Urging her towards the inspector, Mr. Jacob’s voice was stern indeed. At last, with downcast head, she began an unintelligible explanation.
“In English, daughter,” thundered her father.
Slowly she raised her eyes to Faro. “He came in and asked for my father. I told him my father was not here. He did not want to leave the brooch but he was in a great hurry.”
“How did you know that?” asked Faro gently.
“He went often to the door and looked up and down the street as if expecting my father to come.”
Your father-or the people who were chasing him, thought Faro grimly, having now deduced the reason for the bogus inspector’s anxiety and the urgent necessity of having the brooch transformed into a ring.
“He saw someone in the street,” said Nadia. “He seemed anxious and thrust the brooch into my hand. My father was to have it ready for him today without fail.”

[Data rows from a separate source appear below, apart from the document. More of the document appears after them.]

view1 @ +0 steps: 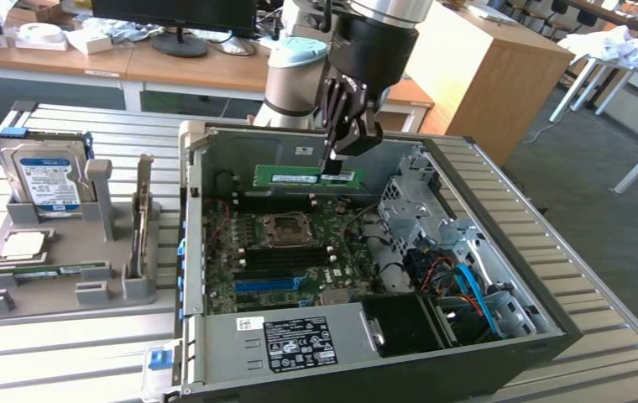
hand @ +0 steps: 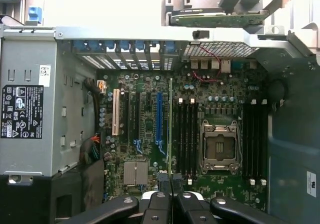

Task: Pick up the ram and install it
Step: 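Pick up the ram and move it above insertion slot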

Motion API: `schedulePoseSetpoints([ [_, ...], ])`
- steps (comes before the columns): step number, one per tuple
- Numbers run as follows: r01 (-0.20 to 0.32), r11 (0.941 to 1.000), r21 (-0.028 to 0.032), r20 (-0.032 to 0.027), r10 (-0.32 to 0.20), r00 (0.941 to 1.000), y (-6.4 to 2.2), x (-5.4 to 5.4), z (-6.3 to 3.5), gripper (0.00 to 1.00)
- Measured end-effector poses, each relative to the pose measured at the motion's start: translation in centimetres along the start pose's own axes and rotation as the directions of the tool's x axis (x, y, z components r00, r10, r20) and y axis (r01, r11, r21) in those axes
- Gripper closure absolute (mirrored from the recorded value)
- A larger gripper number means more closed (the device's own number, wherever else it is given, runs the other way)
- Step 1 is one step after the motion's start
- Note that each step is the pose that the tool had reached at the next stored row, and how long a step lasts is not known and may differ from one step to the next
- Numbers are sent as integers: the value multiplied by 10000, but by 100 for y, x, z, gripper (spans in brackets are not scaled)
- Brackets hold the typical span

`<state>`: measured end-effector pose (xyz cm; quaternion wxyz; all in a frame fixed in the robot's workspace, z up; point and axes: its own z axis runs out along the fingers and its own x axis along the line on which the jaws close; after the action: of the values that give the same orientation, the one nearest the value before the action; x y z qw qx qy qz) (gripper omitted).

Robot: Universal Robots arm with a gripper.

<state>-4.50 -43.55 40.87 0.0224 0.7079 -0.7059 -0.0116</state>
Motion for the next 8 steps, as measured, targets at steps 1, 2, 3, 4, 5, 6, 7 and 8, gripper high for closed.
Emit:
schedulePoseSetpoints([
  [1,-5,10000,1,2,5,10000,1,-11,1,89],
  [2,-6,10000,1,0,6,10000,1,-24,1,89],
  [3,-6,10000,3,1,6,10000,0,-36,2,89],
  [4,-8,10000,5,1,8,10000,0,-49,3,89],
  [5,-10,10000,7,2,10,10000,0,-62,4,89],
  [6,-12,10000,8,1,12,10000,0,-74,5,89],
  [7,-13,10000,9,1,13,10000,0,-88,5,89],
  [8,-15,10000,11,1,15,10000,0,-102,7,89],
])
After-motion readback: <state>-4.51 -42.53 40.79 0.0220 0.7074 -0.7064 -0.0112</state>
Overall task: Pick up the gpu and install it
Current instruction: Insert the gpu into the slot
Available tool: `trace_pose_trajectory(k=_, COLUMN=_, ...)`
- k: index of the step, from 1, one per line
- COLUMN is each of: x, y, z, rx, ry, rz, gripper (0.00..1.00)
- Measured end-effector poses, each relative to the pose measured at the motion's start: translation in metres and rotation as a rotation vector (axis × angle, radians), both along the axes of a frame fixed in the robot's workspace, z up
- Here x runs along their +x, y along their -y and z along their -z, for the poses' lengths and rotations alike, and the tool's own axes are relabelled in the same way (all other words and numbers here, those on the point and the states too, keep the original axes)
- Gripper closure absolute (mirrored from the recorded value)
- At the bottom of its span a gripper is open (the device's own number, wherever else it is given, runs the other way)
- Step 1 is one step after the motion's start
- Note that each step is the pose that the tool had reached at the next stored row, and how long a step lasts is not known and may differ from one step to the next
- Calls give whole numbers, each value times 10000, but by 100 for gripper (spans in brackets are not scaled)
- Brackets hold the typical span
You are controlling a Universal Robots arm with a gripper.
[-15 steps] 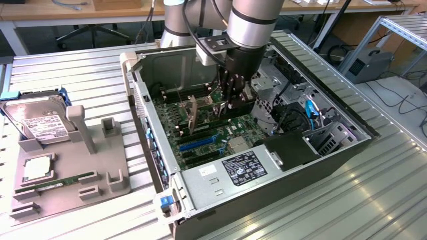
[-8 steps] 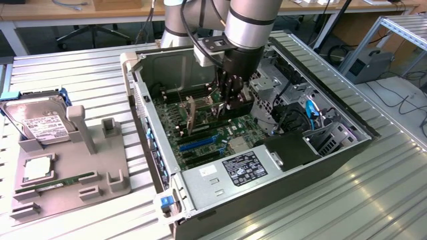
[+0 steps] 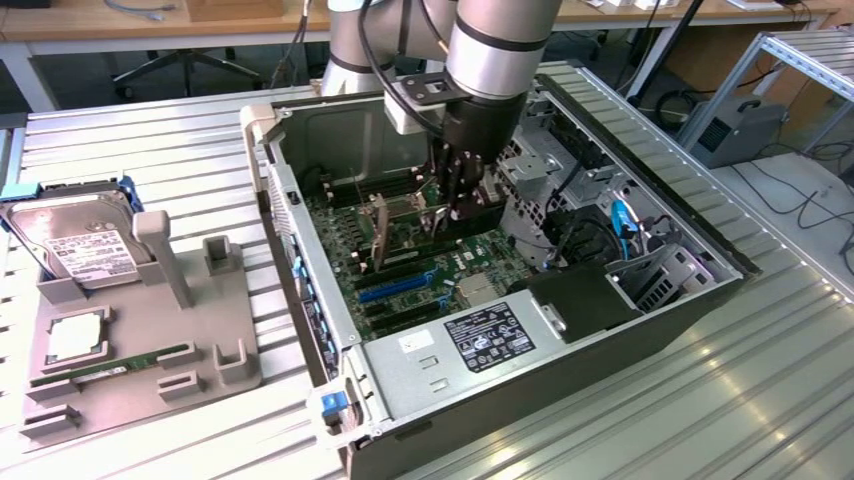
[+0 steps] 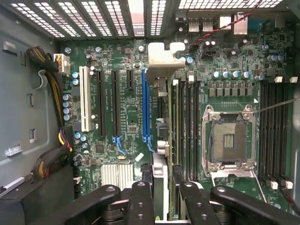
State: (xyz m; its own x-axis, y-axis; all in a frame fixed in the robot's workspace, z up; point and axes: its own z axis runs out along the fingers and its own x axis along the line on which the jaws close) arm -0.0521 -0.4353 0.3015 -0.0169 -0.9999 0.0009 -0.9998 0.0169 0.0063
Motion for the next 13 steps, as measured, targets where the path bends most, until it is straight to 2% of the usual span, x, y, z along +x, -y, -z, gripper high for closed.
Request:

“Today-you are sure of that?” said Faro.
Nadia looked at her father. “That is what he said.”
“He? He! Be polite, daughter, that is no way to address the inspector.” And bowing, “Her English-I apologise.”
“Allow her to explain in her own time,” said Faro with a smile.
In reply, Nadia touched her father’s sleeve, whispered, and then turning to Faro, Mr. Jacob said, “She thinks you are not the same man.”
“Ah,” said Faro. “Now we are getting somewhere. Your exact words, Mr. Jacob, if I recall them correctly, were that you did not recognise me again. Your daughter’s information confirms that I have never set foot in your shop before this afternoon-”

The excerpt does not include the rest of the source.